## RECORDS SHOWN

_ _ _ _ _ _ _

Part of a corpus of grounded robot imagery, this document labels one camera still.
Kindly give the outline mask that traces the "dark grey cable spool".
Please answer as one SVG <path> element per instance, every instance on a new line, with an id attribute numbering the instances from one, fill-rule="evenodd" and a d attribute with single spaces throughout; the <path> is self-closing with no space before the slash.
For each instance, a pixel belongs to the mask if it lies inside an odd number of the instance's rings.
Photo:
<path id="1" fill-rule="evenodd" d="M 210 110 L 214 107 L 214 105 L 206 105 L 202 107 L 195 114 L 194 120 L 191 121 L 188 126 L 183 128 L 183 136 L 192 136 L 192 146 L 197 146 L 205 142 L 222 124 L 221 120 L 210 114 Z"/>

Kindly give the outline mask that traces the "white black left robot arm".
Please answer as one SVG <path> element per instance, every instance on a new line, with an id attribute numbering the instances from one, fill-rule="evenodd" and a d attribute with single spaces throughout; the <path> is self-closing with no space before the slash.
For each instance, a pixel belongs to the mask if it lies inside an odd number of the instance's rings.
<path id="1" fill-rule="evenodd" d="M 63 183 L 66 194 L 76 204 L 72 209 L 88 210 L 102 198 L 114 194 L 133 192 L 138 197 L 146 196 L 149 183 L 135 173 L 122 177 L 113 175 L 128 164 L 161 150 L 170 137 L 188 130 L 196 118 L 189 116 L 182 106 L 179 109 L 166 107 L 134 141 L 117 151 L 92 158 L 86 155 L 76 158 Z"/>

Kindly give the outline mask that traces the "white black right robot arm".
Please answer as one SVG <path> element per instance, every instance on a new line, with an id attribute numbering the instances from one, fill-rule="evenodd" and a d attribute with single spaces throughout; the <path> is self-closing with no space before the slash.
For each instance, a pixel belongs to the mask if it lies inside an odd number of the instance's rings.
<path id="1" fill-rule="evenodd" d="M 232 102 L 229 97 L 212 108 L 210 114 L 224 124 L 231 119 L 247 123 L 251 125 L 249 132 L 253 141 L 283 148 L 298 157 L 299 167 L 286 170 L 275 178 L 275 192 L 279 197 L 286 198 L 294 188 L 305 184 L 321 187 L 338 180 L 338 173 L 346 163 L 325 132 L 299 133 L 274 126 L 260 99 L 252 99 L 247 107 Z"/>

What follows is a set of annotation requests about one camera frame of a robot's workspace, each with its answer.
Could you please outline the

_ _ _ _ _ _ _

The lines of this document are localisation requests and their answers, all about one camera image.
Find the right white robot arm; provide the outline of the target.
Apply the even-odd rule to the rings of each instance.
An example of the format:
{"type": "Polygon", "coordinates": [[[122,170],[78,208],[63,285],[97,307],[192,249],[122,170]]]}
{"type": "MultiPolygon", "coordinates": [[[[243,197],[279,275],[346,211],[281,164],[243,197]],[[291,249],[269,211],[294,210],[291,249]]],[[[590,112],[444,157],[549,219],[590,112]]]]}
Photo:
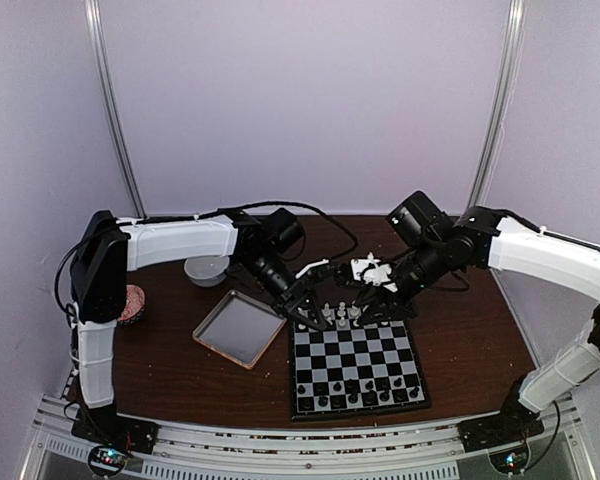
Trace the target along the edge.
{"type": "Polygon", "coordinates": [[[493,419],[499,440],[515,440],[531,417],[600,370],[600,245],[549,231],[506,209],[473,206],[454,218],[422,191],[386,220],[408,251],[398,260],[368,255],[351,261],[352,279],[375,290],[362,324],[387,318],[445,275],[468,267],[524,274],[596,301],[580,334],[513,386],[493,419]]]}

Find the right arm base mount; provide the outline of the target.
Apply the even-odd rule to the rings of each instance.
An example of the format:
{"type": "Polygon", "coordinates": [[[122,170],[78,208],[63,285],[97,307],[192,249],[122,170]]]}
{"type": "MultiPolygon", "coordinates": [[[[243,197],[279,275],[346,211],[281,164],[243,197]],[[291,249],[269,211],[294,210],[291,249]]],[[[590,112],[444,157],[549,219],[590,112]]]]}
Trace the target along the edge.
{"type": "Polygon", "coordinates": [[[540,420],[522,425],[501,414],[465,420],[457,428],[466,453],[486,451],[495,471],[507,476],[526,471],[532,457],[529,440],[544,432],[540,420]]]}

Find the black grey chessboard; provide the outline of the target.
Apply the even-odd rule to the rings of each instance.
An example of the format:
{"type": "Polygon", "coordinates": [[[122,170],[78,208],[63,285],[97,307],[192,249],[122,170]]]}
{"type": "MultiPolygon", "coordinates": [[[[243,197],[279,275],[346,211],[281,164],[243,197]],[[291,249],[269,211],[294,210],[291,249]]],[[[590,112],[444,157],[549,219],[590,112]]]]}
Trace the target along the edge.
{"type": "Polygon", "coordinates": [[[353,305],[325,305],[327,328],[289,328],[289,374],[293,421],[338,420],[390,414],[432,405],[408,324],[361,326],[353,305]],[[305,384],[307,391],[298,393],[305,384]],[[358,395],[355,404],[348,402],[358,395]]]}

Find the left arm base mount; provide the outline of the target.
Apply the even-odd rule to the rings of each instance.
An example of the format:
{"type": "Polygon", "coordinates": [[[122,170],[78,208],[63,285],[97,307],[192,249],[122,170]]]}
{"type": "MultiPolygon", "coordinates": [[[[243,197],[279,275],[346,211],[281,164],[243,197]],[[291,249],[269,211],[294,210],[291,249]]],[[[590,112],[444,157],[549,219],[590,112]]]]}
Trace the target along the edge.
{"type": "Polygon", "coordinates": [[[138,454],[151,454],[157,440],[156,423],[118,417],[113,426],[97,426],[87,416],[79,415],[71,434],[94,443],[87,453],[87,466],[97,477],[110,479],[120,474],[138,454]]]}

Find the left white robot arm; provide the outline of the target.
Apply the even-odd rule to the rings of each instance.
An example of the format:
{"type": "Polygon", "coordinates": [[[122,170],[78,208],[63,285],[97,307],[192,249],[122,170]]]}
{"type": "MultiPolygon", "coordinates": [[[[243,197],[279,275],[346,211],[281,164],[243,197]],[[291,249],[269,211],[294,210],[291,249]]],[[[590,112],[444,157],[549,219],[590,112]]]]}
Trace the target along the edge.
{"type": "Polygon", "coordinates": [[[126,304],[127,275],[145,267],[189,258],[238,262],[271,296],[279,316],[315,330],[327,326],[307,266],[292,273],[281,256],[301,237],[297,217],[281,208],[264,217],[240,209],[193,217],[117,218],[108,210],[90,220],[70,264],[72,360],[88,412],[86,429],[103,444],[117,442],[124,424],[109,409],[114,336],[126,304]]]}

_ _ _ _ _ _ _

## EXERCISE DIRECTIONS
Please find every line in the records that contains the word "robot", and copy it out.

## PROBLEM SOLUTION
Part of a corpus of grounded robot imagery, this document labels one camera still.
Kindly give the outline mask that traces the "white black left robot arm".
Kindly give the outline mask that traces the "white black right robot arm".
What follows is a set of annotation requests about one camera frame of a robot's workspace, each with its answer.
Find the right white robot arm; provide the outline of the target.
Find the left white robot arm; provide the outline of the target.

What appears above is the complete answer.